> [TASK TO COMPLETE] Return the data exactly, with all pictures removed.
######
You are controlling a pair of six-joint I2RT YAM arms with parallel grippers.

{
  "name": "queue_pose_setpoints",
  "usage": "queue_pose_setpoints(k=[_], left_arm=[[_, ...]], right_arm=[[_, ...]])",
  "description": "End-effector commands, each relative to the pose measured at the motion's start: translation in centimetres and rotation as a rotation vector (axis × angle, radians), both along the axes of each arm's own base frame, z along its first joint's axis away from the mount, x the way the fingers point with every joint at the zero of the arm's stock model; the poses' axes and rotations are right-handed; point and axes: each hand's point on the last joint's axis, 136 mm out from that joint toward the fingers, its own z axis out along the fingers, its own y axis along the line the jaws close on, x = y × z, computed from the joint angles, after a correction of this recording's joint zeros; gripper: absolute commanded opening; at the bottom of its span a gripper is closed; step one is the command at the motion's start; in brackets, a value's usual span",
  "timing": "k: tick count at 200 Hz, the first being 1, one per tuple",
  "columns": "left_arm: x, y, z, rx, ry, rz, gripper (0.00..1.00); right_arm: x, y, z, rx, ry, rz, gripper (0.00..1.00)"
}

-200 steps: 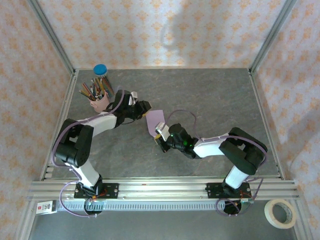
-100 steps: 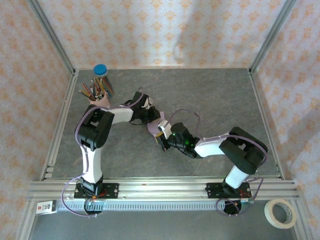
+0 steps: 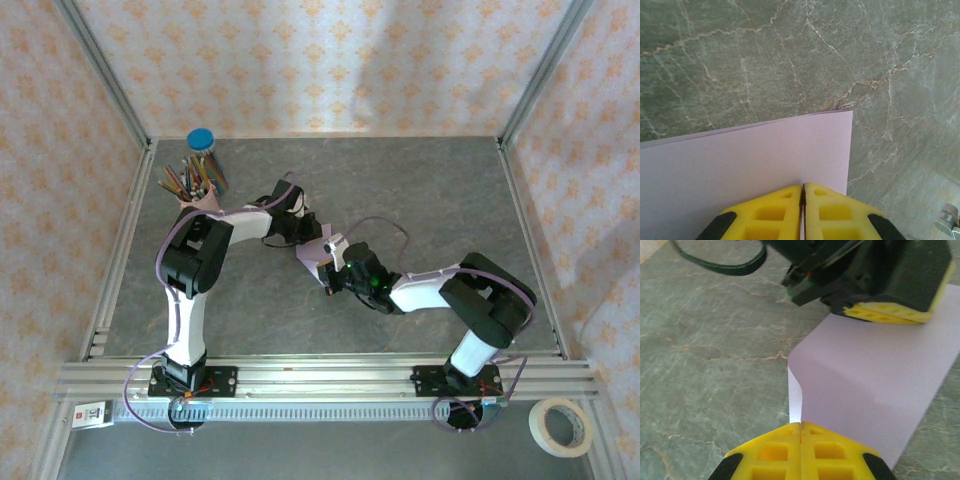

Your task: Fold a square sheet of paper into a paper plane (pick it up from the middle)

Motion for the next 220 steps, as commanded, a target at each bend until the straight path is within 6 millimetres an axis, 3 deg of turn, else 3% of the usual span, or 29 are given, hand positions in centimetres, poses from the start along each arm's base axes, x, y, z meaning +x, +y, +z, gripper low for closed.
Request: queue_pose_setpoints(k=[1, 220], left_arm=[[-1.6, 1.1, -3.2, 0.096, 0.078, -0.01, 0.13], [-2.8, 1.3, -4.3, 0.12, 0.089, -0.074, 0.11]], right_arm=[[1.8, -0.8, 0.4, 0.002, 0.014, -0.121, 0.01], [3.4, -2.2, -2.1, -0.09, 0.141, -0.249, 0.0]])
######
> [RESPONSE TO THIS EXERCISE]
You are controlling a pair of six-joint I2RT YAM arms with parallel grippers.

{
  "name": "queue_pose_setpoints",
  "usage": "queue_pose_setpoints(k=[_], left_arm=[[_, ...]], right_arm=[[_, ...]])",
  "description": "End-effector commands, each relative to the pose measured at the motion's start: translation in centimetres and rotation as a rotation vector (axis × angle, radians), both along the axes of each arm's own base frame, z along its first joint's axis away from the mount, x the way the fingers point with every joint at the zero of the arm's stock model; the poses' axes and rotations are right-handed; point and axes: each hand's point on the last joint's axis, 136 mm out from that joint toward the fingers, its own z axis out along the fingers, its own y axis along the line the jaws close on, x = y × z, computed from the joint angles, after a correction of this recording's joint zeros; gripper: absolute commanded opening; at the bottom of its span a gripper is closed; step one is the command at the motion's start; in brackets, a value's usual span",
  "timing": "k: tick count at 200 Hz, the first being 1, one per tuple",
  "columns": "left_arm: x, y, z, rx, ry, rz, gripper (0.00..1.00); right_arm: x, y, z, rx, ry, rz, gripper (0.00..1.00)"
}

-200 steps: 
-100 steps: 
+0 steps: 

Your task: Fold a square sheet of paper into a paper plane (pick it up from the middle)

Motion for the next 220 steps, as commanded, a target at each bend until the straight path is within 6 millimetres an axis, 3 deg of turn, else 3% of the usual span, or 29 are given, hand positions in centimetres, poses from the start along each arm's base axes, x, y, z meaning +x, +y, +z, gripper low for closed.
Request: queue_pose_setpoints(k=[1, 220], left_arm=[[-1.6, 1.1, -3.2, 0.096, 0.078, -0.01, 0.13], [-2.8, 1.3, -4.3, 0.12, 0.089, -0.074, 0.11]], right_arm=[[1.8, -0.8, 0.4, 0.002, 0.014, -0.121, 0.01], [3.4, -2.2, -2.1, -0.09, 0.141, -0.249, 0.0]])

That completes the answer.